_ACTIVITY:_
Pull every line that includes the word "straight" out of the data below and copy it.

_DATA PROVIDED:_
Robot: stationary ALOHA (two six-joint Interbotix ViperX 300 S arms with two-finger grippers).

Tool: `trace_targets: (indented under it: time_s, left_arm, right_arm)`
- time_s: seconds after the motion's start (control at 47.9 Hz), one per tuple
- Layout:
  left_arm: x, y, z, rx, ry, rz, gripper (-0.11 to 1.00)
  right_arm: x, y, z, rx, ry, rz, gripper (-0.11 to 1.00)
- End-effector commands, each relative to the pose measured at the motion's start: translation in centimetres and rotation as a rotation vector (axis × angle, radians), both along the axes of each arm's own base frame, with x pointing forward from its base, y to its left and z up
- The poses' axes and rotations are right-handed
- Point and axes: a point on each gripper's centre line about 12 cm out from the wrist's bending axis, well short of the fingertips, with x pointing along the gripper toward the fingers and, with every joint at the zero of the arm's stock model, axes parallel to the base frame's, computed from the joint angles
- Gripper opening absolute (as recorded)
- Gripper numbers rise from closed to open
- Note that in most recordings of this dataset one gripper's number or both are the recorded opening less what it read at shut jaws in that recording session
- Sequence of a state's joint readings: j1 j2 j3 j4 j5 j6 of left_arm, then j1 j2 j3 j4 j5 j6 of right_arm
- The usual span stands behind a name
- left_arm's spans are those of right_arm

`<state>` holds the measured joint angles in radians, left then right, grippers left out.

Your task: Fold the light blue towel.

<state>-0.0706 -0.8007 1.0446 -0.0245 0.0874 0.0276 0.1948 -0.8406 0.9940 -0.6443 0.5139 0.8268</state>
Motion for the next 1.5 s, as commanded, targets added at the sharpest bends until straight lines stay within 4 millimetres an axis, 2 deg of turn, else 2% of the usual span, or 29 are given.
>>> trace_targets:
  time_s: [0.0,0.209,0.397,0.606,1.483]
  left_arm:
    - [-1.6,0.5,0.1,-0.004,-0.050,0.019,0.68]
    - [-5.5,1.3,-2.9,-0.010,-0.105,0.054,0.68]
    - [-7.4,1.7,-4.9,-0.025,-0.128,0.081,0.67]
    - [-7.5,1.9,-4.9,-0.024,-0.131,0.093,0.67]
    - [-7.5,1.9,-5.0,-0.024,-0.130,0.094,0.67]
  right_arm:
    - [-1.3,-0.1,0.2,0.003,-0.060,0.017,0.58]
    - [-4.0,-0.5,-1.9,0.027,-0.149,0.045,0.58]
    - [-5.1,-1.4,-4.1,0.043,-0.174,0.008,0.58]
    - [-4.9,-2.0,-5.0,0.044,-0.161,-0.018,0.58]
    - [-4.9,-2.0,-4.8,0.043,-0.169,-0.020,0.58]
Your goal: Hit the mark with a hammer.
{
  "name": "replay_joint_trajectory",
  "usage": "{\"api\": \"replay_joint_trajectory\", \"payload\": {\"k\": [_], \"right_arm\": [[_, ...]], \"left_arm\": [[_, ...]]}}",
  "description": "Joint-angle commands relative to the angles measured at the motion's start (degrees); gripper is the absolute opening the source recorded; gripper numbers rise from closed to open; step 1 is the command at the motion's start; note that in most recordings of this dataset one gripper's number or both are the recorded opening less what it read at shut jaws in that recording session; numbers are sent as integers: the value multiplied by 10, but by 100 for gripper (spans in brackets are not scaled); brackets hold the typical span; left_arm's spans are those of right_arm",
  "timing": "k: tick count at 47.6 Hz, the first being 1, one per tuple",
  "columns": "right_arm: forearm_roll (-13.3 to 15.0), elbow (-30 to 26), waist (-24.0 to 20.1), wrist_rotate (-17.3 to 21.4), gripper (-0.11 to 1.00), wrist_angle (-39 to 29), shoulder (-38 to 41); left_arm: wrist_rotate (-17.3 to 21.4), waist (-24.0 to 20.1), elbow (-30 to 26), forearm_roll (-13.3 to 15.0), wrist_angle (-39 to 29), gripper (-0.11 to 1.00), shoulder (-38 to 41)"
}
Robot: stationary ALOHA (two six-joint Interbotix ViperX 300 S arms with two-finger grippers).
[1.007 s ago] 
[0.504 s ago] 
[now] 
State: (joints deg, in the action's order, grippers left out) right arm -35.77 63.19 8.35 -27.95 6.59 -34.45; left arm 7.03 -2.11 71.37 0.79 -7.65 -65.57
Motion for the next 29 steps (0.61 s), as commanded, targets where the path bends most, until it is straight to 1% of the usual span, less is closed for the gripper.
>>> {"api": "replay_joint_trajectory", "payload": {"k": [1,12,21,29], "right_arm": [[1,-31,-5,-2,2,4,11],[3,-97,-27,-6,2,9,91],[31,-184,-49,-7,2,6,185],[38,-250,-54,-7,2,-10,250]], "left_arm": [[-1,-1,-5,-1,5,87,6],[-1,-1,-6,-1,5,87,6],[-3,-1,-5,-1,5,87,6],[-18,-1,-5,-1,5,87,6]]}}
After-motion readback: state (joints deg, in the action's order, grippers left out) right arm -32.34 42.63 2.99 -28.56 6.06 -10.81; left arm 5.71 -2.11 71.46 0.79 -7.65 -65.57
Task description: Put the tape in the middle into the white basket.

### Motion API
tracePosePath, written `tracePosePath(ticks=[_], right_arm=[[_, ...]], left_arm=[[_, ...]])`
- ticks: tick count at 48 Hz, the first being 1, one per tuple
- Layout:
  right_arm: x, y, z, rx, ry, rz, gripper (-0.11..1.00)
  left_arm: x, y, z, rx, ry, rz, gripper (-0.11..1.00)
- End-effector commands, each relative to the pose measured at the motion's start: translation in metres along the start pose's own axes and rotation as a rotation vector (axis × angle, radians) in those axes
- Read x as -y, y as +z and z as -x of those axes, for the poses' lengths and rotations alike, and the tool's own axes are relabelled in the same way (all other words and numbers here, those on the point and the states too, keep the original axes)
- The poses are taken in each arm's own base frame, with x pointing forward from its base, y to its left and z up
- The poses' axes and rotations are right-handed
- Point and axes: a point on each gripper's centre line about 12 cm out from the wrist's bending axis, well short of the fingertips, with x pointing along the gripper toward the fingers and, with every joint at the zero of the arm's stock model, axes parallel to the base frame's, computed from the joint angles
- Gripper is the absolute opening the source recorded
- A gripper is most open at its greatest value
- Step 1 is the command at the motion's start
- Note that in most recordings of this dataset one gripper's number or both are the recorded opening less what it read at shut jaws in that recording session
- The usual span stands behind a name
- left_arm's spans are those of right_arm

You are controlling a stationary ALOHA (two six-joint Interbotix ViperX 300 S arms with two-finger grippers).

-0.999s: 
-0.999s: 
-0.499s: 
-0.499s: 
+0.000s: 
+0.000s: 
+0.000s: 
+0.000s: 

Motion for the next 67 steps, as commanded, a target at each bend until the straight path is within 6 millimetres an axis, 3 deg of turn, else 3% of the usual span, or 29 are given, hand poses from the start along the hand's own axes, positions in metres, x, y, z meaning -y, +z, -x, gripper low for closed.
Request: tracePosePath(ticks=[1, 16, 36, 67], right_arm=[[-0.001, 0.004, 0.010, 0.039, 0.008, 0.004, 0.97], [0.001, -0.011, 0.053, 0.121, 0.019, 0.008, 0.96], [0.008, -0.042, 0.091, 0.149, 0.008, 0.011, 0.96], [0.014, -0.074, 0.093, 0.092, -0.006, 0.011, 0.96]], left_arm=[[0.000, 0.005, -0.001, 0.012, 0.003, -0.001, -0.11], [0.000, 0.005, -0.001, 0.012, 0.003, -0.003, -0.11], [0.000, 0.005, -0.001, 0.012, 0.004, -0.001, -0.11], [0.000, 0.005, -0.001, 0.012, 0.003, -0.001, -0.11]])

_TASK RESULT:_
Motion for the next 1.5 s, as commanded, targets added at the sharpest bends until straight lines stay within 4 millimetres an axis, 2 deg of turn, else 2% of the usual span, or 29 are given.
Motion for the next 29 steps (0.61 s), as commanded, targets where the path bends most, until it is straight to 1% of the usual span, less is closed for the gripper.
Motion for the next 67 steps, as commanded, a target at each bend until the straight path is within 6 millimetres an axis, 3 deg of turn, else 3% of the usual span, or 29 are given, hand poses from the start along the hand's own axes, positions in metres, x, y, z meaning -y, +z, -x, gripper low for closed.

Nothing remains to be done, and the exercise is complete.